CREATE INDEX idx_walrecord_txn ON WALRecord(transaction_id);
CREATE INDEX idx_walshipstate_apply ON WALShipState(apply_lsn);

Python Implementation Sketch

import struct, hashlib, time, io
from dataclasses import dataclass, field
from typing import Optional

WAL_SEGMENT_SIZE = 16 * 1024 * 1024  # 16 MB

@dataclass
class WALRecord:
    lsn: int
    transaction_id: int
    record_type: str
    relation_oid: Optional[int]
    block_number: Optional[int]
    before_image: bytes
    after_image: bytes

    def serialize(self) -> bytes:
        data = f"{self.lsn}|{self.transaction_id}|{self.record_type}".encode()
        checksum = struct.pack(">I", int(hashlib.crc32(data) & 0xFFFFFFFF))
        return data + checksum

class WALWriter:
    def __init__(self, path: str):
        self.path = path
        self.current_lsn = 0
        self.buffer: list[WALRecord] = []
        self.fh = open(path, "ab")

    def append_wal_record(self, txn_id: int, record_type: str,
                          relation: Optional[int], before: bytes, after: bytes) -> int:
        self.current_lsn += 1
        rec = WALRecord(self.current_lsn, txn_id, record_type,
                        relation, None, before, after)
        self.buffer.append(rec)
        return self.current_lsn

    def flush_wal(self, group_commit: bool = True) -> int:
        """Write buffer to disk and fsync. Returns highest flushed LSN."""
        if not self.buffer:
            return self.current_lsn
        for rec in self.buffer:
            self.fh.write(rec.serialize())
        self.fh.flush()
        if not group_commit:
            import os; os.fsync(self.fh.fileno())
        flushed_lsn = self.buffer[-1].lsn
        self.buffer.clear()
        return flushed_lsn

    def perform_checkpoint(self) -> int:
        """Flush WAL, write checkpoint record, return checkpoint LSN."""
        redo_lsn = self.flush_wal()
        self.current_lsn += 1
        ckpt_lsn = self.current_lsn
        ckpt_data = f"CHECKPOINT|{ckpt_lsn}|redo={redo_lsn}".encode()
        self.fh.write(ckpt_data)
        self.fh.flush()
        import os; os.fsync(self.fh.fileno())
        return ckpt_lsn

    def recover_from_checkpoint(self, checkpoint_lsn: int) -> list[WALRecord]:
        """Read WAL from checkpoint_lsn forward and return records to replay."""
        replayed: list[WALRecord] = []
        # In practice: open WAL segments, seek to checkpoint_lsn, read forward
        print(f"Replaying WAL from LSN {checkpoint_lsn} ...")
        return replayed

Frequently Asked Questions

WAL vs Filesystem Journaling

Filesystem journaling protects filesystem metadata against corruption. WAL protects database logical data against loss of committed transactions. Both operate simultaneously on a running database server — the journal keeps the filesystem consistent; WAL keeps the database transactionally consistent.

How Group Commit Works

Group commit batches fsync calls from multiple concurrent transactions into a single disk flush. On a disk with 5ms fsync latency, individual commits cap at 200 TPS. With group commit batching 500 transactions per fsync, the same disk can sustain far higher commit rates at the cost of up to one fsync-latency of additional commit delay.
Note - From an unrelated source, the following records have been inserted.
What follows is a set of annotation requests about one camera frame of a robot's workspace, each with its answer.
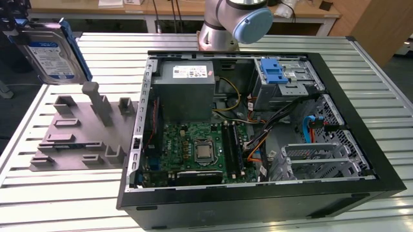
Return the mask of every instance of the ram slot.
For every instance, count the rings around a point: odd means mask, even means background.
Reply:
[[[236,135],[236,128],[232,124],[221,124],[223,149],[225,157],[225,173],[233,178],[241,173],[241,153]]]

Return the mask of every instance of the blue hard drive label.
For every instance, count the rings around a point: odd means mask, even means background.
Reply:
[[[44,72],[54,79],[72,79],[74,72],[68,61],[60,56],[60,48],[54,42],[30,42],[28,45]]]

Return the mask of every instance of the slotted table surface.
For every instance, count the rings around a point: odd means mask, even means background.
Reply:
[[[84,33],[78,40],[98,92],[139,100],[148,50],[196,50],[193,34]],[[225,225],[176,231],[411,231],[411,104],[358,44],[343,37],[266,36],[241,51],[316,52],[343,88],[407,190],[335,218]],[[30,172],[29,160],[52,121],[58,95],[88,102],[80,86],[42,85],[0,157],[0,231],[143,231],[114,209],[120,169]]]

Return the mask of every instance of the blue drive bay latch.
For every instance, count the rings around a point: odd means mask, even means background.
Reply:
[[[282,66],[275,59],[260,59],[260,68],[267,84],[287,84],[288,79],[283,76]]]

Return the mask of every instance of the motherboard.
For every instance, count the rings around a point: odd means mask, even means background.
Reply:
[[[229,129],[236,136],[227,133]],[[204,173],[209,175],[208,180],[220,178],[220,184],[255,182],[255,167],[244,162],[241,156],[240,145],[244,141],[243,123],[164,124],[161,156],[148,159],[152,172],[145,175],[149,179],[147,183],[153,187],[168,187],[176,185],[175,179],[179,181],[185,176],[189,179],[196,171],[208,171]]]

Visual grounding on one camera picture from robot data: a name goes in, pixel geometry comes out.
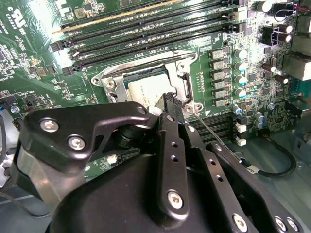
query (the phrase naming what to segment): white label
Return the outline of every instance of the white label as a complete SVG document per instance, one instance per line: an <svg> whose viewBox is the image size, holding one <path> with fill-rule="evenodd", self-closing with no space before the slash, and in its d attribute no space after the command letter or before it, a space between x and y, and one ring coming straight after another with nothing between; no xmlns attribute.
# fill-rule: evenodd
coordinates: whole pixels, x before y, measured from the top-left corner
<svg viewBox="0 0 311 233"><path fill-rule="evenodd" d="M255 167L254 165L249 166L248 168L246 168L246 170L251 173L251 174L256 174L258 173L258 171L260 170L259 168Z"/></svg>

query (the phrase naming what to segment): cable
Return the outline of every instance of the cable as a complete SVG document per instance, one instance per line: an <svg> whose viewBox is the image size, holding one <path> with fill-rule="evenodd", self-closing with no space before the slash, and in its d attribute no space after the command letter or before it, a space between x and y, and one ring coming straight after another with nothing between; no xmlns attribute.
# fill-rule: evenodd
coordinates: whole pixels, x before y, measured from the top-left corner
<svg viewBox="0 0 311 233"><path fill-rule="evenodd" d="M270 172L265 172L263 170L259 170L258 174L265 176L265 177L270 177L270 178L282 178L282 177L285 177L285 176L292 174L295 171L296 166L297 166L294 156L288 150L286 150L284 147L282 147L280 144L278 144L276 141L272 140L268 135L265 134L265 135L263 135L263 137L267 141L269 141L272 145L274 145L275 148L277 148L279 151L283 152L290 159L291 165L287 170L280 172L280 173L270 173Z"/></svg>
<svg viewBox="0 0 311 233"><path fill-rule="evenodd" d="M277 20L276 19L276 17L277 17L277 14L279 13L279 12L282 12L282 11L286 11L286 12L292 12L292 14L291 15L289 15L289 16L287 16L287 17L285 17L283 20ZM292 17L294 15L294 10L286 10L286 9L282 9L282 10L278 10L275 14L274 14L274 19L275 19L275 21L276 22L283 22L283 21L285 21L285 20L287 20L287 19L289 19L290 17Z"/></svg>
<svg viewBox="0 0 311 233"><path fill-rule="evenodd" d="M44 217L47 217L47 216L50 215L50 213L47 213L47 214L44 214L44 215L36 215L36 214L32 213L30 210L28 210L22 203L20 203L15 198L11 197L10 195L8 195L6 193L0 192L0 197L3 197L3 198L6 198L6 199L10 200L13 204L15 204L17 207L19 207L23 211L25 211L31 217L34 217L34 218L44 218Z"/></svg>
<svg viewBox="0 0 311 233"><path fill-rule="evenodd" d="M5 156L6 156L6 131L5 131L4 120L1 114L0 114L0 127L1 127L1 136L2 136L2 151L0 155L0 165L1 165L3 161L5 160Z"/></svg>

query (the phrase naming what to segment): screw
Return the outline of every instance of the screw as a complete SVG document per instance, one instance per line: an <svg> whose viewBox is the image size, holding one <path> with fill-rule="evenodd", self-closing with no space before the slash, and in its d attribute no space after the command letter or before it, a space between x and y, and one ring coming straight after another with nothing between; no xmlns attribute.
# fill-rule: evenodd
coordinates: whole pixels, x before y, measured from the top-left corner
<svg viewBox="0 0 311 233"><path fill-rule="evenodd" d="M232 218L233 218L235 225L240 229L241 232L247 232L246 222L240 215L234 214Z"/></svg>
<svg viewBox="0 0 311 233"><path fill-rule="evenodd" d="M173 208L180 209L183 206L183 200L178 193L174 191L170 191L167 194L167 197L169 199L169 203L171 204Z"/></svg>
<svg viewBox="0 0 311 233"><path fill-rule="evenodd" d="M106 87L108 89L113 89L115 87L115 83L113 81L107 81L106 82Z"/></svg>
<svg viewBox="0 0 311 233"><path fill-rule="evenodd" d="M171 115L167 115L166 118L167 118L169 121L171 121L171 122L174 121L174 118L173 118Z"/></svg>
<svg viewBox="0 0 311 233"><path fill-rule="evenodd" d="M282 229L282 231L286 231L286 226L283 223L283 221L278 216L275 216L274 219L275 219L277 225Z"/></svg>
<svg viewBox="0 0 311 233"><path fill-rule="evenodd" d="M267 106L267 108L269 110L273 110L275 107L276 107L276 105L274 103L269 103L268 106Z"/></svg>
<svg viewBox="0 0 311 233"><path fill-rule="evenodd" d="M19 113L19 112L20 112L19 107L17 107L17 106L12 106L11 107L11 113L16 114L16 113Z"/></svg>
<svg viewBox="0 0 311 233"><path fill-rule="evenodd" d="M188 125L188 129L189 129L191 132L195 132L195 128L193 128L191 125Z"/></svg>
<svg viewBox="0 0 311 233"><path fill-rule="evenodd" d="M218 144L215 144L215 147L218 151L222 151L223 149L218 145Z"/></svg>
<svg viewBox="0 0 311 233"><path fill-rule="evenodd" d="M82 138L74 136L68 139L68 145L75 150L82 150L86 143Z"/></svg>
<svg viewBox="0 0 311 233"><path fill-rule="evenodd" d="M299 231L297 225L294 223L294 221L291 218L287 218L288 223L290 224L290 226L297 232Z"/></svg>
<svg viewBox="0 0 311 233"><path fill-rule="evenodd" d="M85 171L89 171L91 169L90 165L86 165L86 168L84 169Z"/></svg>
<svg viewBox="0 0 311 233"><path fill-rule="evenodd" d="M46 132L53 133L58 130L58 124L53 120L44 120L40 123L41 129Z"/></svg>

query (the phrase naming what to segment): capacitor
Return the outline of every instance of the capacitor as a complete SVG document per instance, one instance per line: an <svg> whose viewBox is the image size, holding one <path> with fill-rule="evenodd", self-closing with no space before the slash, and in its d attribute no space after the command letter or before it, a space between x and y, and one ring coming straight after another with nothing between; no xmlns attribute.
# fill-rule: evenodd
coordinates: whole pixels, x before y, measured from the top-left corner
<svg viewBox="0 0 311 233"><path fill-rule="evenodd" d="M272 8L272 3L269 0L268 1L261 1L257 4L256 8L258 11L268 12Z"/></svg>
<svg viewBox="0 0 311 233"><path fill-rule="evenodd" d="M291 33L293 31L293 27L291 25L281 24L278 27L279 31L282 33Z"/></svg>
<svg viewBox="0 0 311 233"><path fill-rule="evenodd" d="M258 122L264 122L264 116L261 114L261 112L257 112L254 115L254 118L258 121Z"/></svg>
<svg viewBox="0 0 311 233"><path fill-rule="evenodd" d="M236 104L232 107L232 111L238 115L241 114L243 112L243 110L241 108L239 108L239 106L237 106Z"/></svg>
<svg viewBox="0 0 311 233"><path fill-rule="evenodd" d="M247 51L243 49L237 49L234 51L234 56L241 60L244 60L247 57Z"/></svg>
<svg viewBox="0 0 311 233"><path fill-rule="evenodd" d="M246 91L242 88L236 89L234 93L240 98L244 98L246 96Z"/></svg>
<svg viewBox="0 0 311 233"><path fill-rule="evenodd" d="M282 34L282 33L279 33L278 34L278 40L279 41L283 41L285 43L288 43L290 42L292 39L292 36L291 35L287 35L287 34Z"/></svg>
<svg viewBox="0 0 311 233"><path fill-rule="evenodd" d="M288 83L288 78L282 76L282 75L276 75L274 77L275 80L277 80L278 82L282 83L282 84L287 84Z"/></svg>
<svg viewBox="0 0 311 233"><path fill-rule="evenodd" d="M263 127L264 127L264 123L259 122L257 120L255 120L254 124L255 124L256 128L258 128L258 129L263 129Z"/></svg>
<svg viewBox="0 0 311 233"><path fill-rule="evenodd" d="M235 82L237 82L240 85L245 85L247 83L247 78L245 78L243 75L239 74L234 79Z"/></svg>
<svg viewBox="0 0 311 233"><path fill-rule="evenodd" d="M275 66L273 66L273 65L271 65L271 64L268 64L268 63L262 64L262 68L263 68L264 70L269 71L269 72L275 72L275 70L276 70L276 67L275 67Z"/></svg>
<svg viewBox="0 0 311 233"><path fill-rule="evenodd" d="M247 63L236 62L234 64L234 68L239 70L239 71L245 71L247 69Z"/></svg>

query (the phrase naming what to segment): green circuit board
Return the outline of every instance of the green circuit board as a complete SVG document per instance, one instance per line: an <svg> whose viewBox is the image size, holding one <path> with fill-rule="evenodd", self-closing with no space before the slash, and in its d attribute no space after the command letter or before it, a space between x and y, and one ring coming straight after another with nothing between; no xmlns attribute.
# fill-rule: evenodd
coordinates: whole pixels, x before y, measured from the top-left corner
<svg viewBox="0 0 311 233"><path fill-rule="evenodd" d="M256 135L253 123L258 111L265 116L271 131L284 130L290 125L283 107L290 95L291 82L283 85L273 76L281 71L283 55L290 51L291 44L280 42L270 47L262 43L262 29L277 23L273 15L256 10L254 4L257 1L249 0L244 6L222 2L174 1L76 30L54 33L163 2L2 1L0 101L7 103L18 127L17 120L34 110L109 103L103 87L92 83L92 78L107 67L166 51L193 51L198 57L190 66L190 75L194 101L203 106L198 113L202 118L229 113L236 104L247 117L250 135ZM242 20L232 18L239 11L244 11L247 16ZM295 23L296 16L287 21L294 28ZM242 24L246 28L241 31L231 27ZM57 42L63 47L57 47L55 51L52 45ZM240 61L234 52L240 48L248 53L244 60L248 68L243 71L234 66ZM223 103L219 105L215 104L216 90L212 78L214 62L218 61L211 55L215 50L224 50L221 69L227 69L227 82L223 87L225 97L221 96ZM263 63L270 63L271 58L277 60L274 73L261 68ZM246 85L234 81L239 74L248 80ZM246 92L246 96L240 98L235 94L239 88ZM100 164L105 165L104 162L93 163L91 167L102 167Z"/></svg>

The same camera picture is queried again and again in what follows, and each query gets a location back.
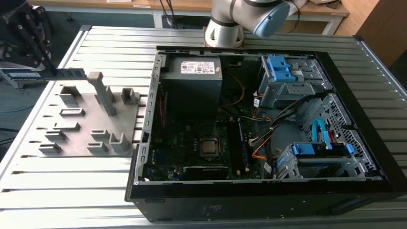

Checkpoint Frequency Tradeoff

More frequent checkpoints reduce crash recovery time but increase background I/O. Less frequent checkpoints reduce background write pressure but extend recovery time after a crash. The right interval depends on write workload intensity, available I/O bandwidth, and the acceptable recovery time objective (RTO).

Log Shipping vs Streaming Replication

Log shipping copies completed WAL segment files (16 MB default), creating replication lag of potentially seconds to minutes. Streaming replication sends WAL records over TCP as they are generated, reducing lag to milliseconds. Streaming requires a persistent connection; log shipping works asynchronously and suits geographically distant standbys.